A jest on tym bardziej wieloznaczny, że naukowcy z IPiN w obliczeniach posługiwali się ceną wódki marki „Polonez”, czyli wcale nie najtańszą. W przeliczeniu na tańsze gatunki, np. na „Starogardzką” lub „Ojczystą”, dostępność wódy jest w Polsce jeszcze większa.

Przypomnieć wypada, że w czasach PRL władza miała bezpośredni wpływ na kształtowanie siły nabywczej społeczeństwa poprzez urzędowe określanie cen. Także cenę gorzały, która w latach 1950–1988 była podnoszona kilkanaście razy, co zawsze skutkowało zmniejszeniem mocy nabywczej i co za tym idzie spożycia oraz zapadalności na choroby związane z połykiem. Po roku 1989 rynek spirytualiów został zaś w znacznej mierze uwolniony. Tak jak i rynek pracy i płac. W marcu 2008 r. średnia płaca wynosiła 3144 zł brutto. Czyli w zaokrągleniu 2100 zł na łapkę. Za taką kasę można kupić 161,5 flaszek „Ojczystej” lub „Starogardzkiej” (wersja półlitrowa kosztuje ok. 13 zł). W porównaniu z połową lat 50. wódczana siła nabywcza narodu wzrosła o 130 butelek! Ten ponadpięciokrotny wzrost oznacza również zwiększoną zachorowalność na marskość wątroby i zapadalność na delirkę. Bardzo ostrożnie licząc tak ogromne zwiększenie dostępności ekonomicznej oznacza co najmniej 16 tysięcy nowych hospitalizacji z powodu psychoz pijackich i 1800 dodatkowych zejść mężczyzn na marskość wątroby. To nie przelewki.

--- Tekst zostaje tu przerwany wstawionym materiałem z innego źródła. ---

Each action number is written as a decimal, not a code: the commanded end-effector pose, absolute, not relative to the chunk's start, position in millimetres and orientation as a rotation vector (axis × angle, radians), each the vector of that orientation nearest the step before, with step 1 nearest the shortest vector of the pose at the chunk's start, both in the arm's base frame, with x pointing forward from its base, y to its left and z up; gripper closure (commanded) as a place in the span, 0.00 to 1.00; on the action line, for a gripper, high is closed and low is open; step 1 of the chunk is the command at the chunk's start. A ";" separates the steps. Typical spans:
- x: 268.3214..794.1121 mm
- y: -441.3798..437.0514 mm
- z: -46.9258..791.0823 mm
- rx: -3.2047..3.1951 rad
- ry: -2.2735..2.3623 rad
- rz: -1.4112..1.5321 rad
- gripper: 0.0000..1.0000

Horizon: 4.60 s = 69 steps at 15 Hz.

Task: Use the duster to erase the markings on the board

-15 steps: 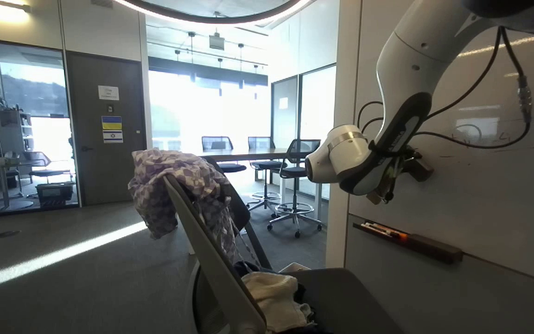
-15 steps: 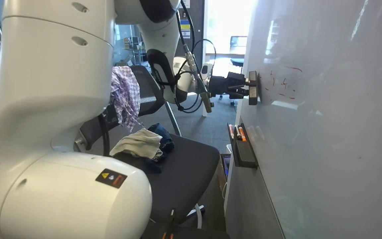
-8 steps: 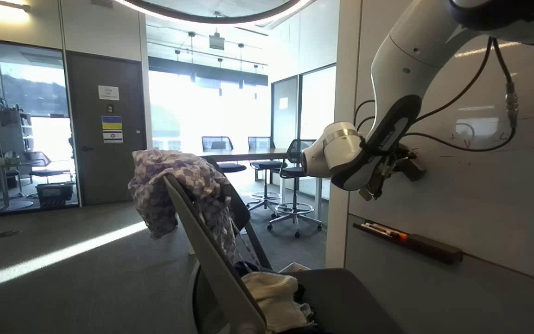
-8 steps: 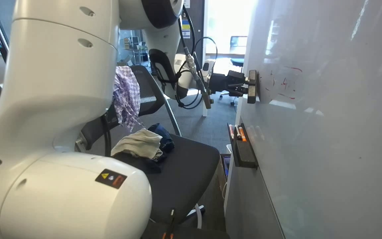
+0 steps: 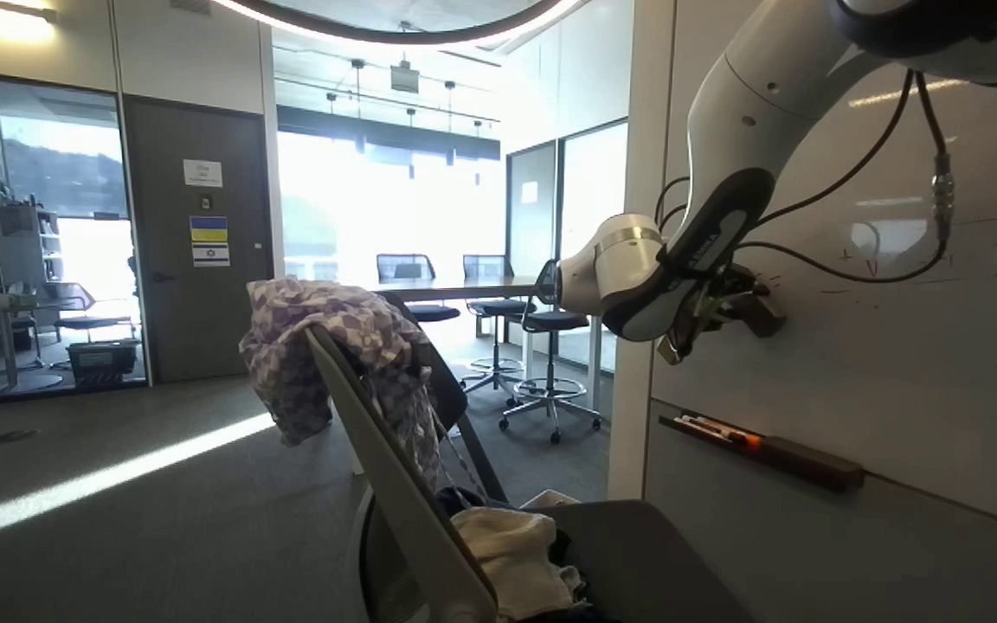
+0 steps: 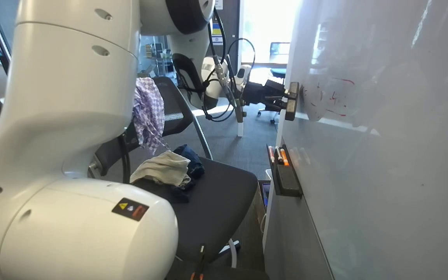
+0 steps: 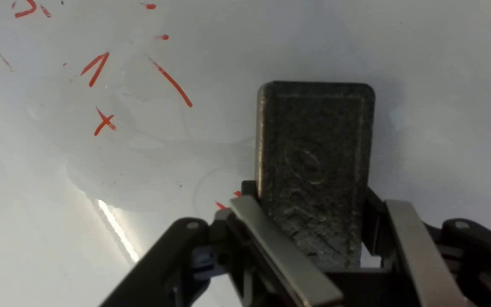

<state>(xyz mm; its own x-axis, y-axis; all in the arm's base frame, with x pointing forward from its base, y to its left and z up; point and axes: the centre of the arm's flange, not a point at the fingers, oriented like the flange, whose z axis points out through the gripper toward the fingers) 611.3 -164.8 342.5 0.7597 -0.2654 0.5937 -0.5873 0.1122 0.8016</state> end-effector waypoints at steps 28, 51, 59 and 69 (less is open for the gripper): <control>503.3 -139.2 285.4 2.242 -0.243 0.108 0.69; 496.8 -10.1 236.2 2.665 1.105 -0.061 0.69; 512.8 -9.2 195.9 2.735 1.299 -0.158 0.18; 482.9 -44.1 264.2 2.858 1.228 -0.316 0.00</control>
<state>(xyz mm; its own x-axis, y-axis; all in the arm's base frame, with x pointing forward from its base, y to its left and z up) 496.1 -34.0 221.3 0.6509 0.7435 -0.1534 0.7453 -0.6643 -0.0572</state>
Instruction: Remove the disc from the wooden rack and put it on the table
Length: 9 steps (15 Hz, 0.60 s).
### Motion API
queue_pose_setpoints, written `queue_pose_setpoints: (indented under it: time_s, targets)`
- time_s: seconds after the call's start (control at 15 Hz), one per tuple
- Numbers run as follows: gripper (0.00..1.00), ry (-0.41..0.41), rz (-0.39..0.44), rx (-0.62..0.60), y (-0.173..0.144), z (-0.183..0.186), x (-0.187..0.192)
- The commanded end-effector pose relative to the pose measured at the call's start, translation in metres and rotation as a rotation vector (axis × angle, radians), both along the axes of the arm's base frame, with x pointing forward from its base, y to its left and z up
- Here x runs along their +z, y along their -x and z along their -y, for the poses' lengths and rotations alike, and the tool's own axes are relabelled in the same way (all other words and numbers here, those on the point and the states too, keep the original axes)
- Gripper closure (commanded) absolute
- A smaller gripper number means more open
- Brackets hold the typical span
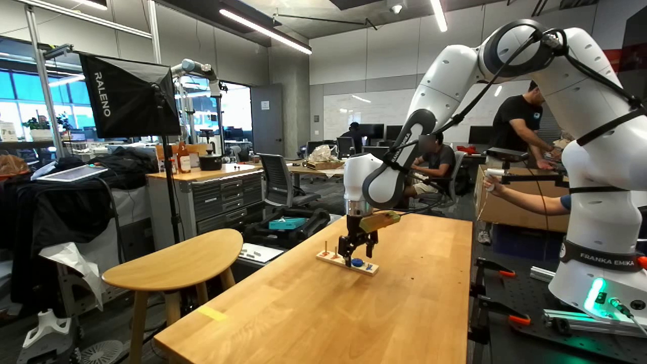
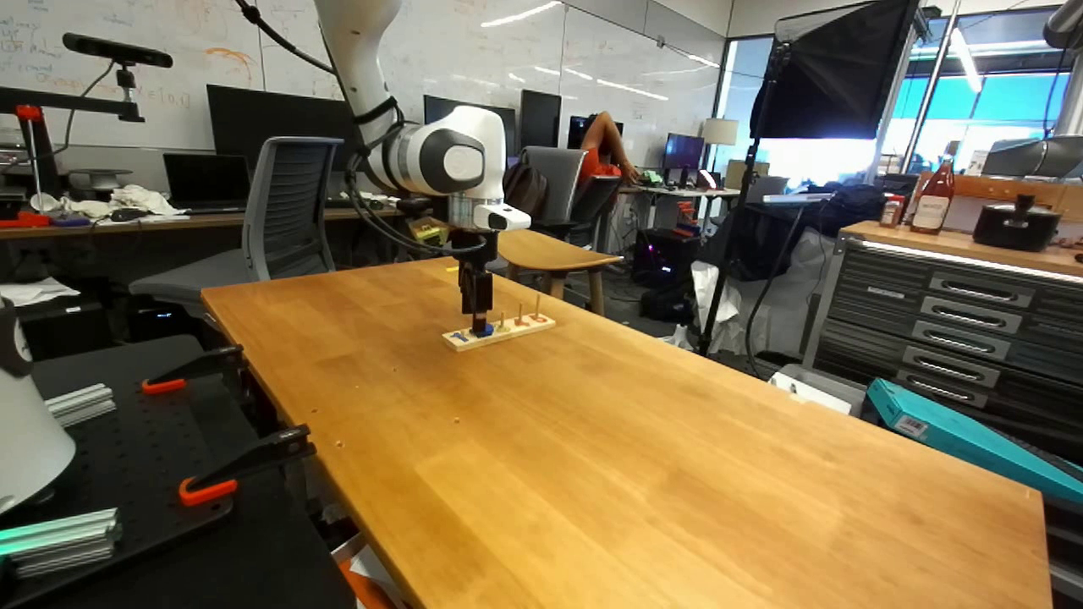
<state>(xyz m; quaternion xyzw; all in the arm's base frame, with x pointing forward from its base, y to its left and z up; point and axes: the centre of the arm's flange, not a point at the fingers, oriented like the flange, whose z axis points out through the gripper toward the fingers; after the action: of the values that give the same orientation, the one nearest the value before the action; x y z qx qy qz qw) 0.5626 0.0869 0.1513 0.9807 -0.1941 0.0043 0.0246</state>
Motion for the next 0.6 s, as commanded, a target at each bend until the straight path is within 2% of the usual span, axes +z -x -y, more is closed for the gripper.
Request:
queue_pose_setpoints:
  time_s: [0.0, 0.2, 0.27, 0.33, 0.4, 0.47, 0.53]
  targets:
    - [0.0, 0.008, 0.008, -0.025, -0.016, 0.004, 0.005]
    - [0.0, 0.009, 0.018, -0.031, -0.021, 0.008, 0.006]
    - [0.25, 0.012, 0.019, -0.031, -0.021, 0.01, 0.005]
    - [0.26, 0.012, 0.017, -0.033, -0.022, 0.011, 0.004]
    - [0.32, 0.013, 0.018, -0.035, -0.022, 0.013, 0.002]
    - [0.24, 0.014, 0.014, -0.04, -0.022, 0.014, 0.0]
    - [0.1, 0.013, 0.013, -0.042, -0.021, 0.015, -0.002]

Zwłaszcza że pensje nadal będą rosły. Aż strach pomyśleć, co z narodem będzie, gdy przeciętne wynagrodzenie w Polsce osiągnie poziom średnich zarobków w Wielkiej Brytanii (1490 funtów netto) albo w Niemczech (1320 euro na rękę). System ochrony zdrowia nie udźwignie masy deliryków zrodzonej z takiego dobrobytu. Trzeba więc takiemu rozwojowi wydarzeń zapobiec. Co począć?

Zrobić wszystko, żeby zahamować rozwój gospodarczy, bo to właśnie wzrost generuje podwyżki płac, które z kolei skutkują zwiększoną mocą nabywczą obywateli. Mocą, która niechybnie obraca się w wódczaną słabość i pijacki bełkot. Ale jak dokonać takiego cudu? Wystąpić z Unii Europejskiej? Za mało. Wypowiedzieć wojnę Bułgarii? Nie przejdzie. Można by liczyć na skuteczność w tej mierze rządów PiS w koalicji z LPR i Samoobroną, ale w najbliższym czasie na powrót tego egzotycznego tercetu się nie zanosi. Cała nadzieja w Platformie, która co jak co, ale spieprzyć przecież potrafi. Na zdrowie!